Signed-off-by: Gao feng<gaofeng(a)cn.fujitsu.com>
---
src/lxc/lxc_controller.c | 84 ++++++++++++++++++++++++++++++++++++++++++------
1 file changed, 74 insertions(+), 10 deletions(-)
diff --git a/src/lxc/lxc_controller.c b/src/lxc/lxc_controller.c
index 15aa334..b6c1fe8 100644
--- a/src/lxc/lxc_controller.c
+++ b/src/lxc/lxc_controller.c
@@ -69,6 +69,7 @@
#include "nodeinfo.h"
#include "virrandom.h"
#include "virprocess.h"
+#include "virnuma.h"
#include "rpc/virnetserver.h"
#define VIR_FROM_THIS VIR_FROM_LXC
@@ -409,7 +410,8 @@ cleanup:
}
#if WITH_NUMACTL
-static int virLXCControllerSetupNUMAPolicy(virLXCControllerPtr ctrl)
+static int virLXCControllerSetupNUMAPolicy(virLXCControllerPtr ctrl,
+ virBitmapPtr nodemask)
{
nodemask_t mask;
int mode = -1;
@@ -418,9 +420,22 @@ static int virLXCControllerSetupNUMAPolicy(virLXCControllerPtr
ctrl)
int i = 0;
int maxnode = 0;
bool warned = false;
-
- if (!ctrl->def->numatune.memory.nodemask)
+ virDomainNumatuneDef numatune = ctrl->def->numatune;
+ virBitmapPtr tmp_nodemask = NULL;
+
+ if (numatune.memory.placement_mode ==
+ VIR_DOMAIN_NUMATUNE_MEM_PLACEMENT_MODE_STATIC) {
+ if (!numatune.memory.nodemask)
+ return 0;
+ VIR_DEBUG("Set NUMA memory policy with specified nodeset");
+ tmp_nodemask = numatune.memory.nodemask;
+ } else if (numatune.memory.placement_mode ==
+ VIR_DOMAIN_NUMATUNE_MEM_PLACEMENT_MODE_AUTO) {
+ VIR_DEBUG("Set NUMA memory policy with advisory nodeset from numad");
+ tmp_nodemask = nodemask;
+ } else {
return 0;
+ }
VIR_DEBUG("Setting NUMA memory policy");
@@ -435,7 +450,7 @@ static int virLXCControllerSetupNUMAPolicy(virLXCControllerPtr ctrl)

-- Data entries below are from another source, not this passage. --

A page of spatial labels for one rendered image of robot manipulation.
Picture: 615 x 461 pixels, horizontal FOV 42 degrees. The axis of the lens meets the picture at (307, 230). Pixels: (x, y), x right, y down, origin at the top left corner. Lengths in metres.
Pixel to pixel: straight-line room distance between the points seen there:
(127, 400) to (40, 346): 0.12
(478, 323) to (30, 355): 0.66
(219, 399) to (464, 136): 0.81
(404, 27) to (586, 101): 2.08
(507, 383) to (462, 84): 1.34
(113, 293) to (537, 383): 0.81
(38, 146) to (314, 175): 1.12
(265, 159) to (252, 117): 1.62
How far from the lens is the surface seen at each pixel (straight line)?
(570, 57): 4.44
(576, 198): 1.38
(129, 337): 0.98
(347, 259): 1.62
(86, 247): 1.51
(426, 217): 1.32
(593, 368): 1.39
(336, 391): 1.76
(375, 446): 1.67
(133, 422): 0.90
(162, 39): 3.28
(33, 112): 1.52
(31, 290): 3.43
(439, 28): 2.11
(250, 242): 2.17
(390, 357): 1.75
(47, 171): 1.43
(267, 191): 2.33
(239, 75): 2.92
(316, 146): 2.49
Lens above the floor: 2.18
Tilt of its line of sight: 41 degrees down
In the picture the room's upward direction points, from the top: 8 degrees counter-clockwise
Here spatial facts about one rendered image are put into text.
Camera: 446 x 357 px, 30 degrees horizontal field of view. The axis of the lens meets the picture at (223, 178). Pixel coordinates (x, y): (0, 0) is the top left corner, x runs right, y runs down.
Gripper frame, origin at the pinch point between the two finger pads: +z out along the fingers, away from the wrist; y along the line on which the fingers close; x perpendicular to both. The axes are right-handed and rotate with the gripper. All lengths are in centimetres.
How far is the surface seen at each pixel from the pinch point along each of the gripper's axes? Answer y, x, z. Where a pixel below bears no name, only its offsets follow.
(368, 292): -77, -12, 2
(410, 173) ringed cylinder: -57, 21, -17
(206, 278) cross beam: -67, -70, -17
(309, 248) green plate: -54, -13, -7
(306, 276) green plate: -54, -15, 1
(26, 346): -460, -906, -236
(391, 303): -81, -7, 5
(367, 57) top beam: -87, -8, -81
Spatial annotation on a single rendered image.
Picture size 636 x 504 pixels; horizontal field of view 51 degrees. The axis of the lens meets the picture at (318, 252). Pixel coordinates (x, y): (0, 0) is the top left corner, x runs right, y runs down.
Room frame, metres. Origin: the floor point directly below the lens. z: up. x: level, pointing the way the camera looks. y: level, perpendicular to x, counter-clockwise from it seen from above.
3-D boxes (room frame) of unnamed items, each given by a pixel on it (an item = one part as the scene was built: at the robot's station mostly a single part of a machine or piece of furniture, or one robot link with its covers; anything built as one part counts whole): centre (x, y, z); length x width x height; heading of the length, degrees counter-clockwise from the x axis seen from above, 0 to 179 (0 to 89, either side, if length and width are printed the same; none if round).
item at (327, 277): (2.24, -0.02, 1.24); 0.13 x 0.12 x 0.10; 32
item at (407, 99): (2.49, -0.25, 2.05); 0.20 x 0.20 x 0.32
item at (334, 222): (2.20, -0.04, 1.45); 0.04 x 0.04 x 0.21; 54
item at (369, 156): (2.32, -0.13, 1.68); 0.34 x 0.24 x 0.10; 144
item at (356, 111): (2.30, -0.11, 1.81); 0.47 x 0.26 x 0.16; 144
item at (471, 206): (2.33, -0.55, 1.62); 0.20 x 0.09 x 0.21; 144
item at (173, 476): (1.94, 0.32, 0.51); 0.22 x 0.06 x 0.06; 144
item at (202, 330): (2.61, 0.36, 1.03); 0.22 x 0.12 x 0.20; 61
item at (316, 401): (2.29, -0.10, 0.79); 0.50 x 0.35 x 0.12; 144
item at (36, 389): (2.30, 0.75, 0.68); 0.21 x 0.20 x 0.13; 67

/* Convert nodemask to NUMA bitmask. */
nodemask_zero(&mask);
i = -1;
- while ((i = virBitmapNextSetBit(ctrl->def->numatune.memory.nodemask, i))>=
0) {
+ while ((i = virBitmapNextSetBit(tmp_nodemask, i))>= 0) {
if (i> NUMA_NUM_NODES) {
virReportError(VIR_ERR_CONFIG_UNSUPPORTED,
_("Host cannot support NUMA node %d"), i);
@@ -488,7 +503,8 @@ cleanup:
return ret;
}
#else
-static int virLXCControllerSetupNUMAPolicy(virLXCControllerPtr ctrl)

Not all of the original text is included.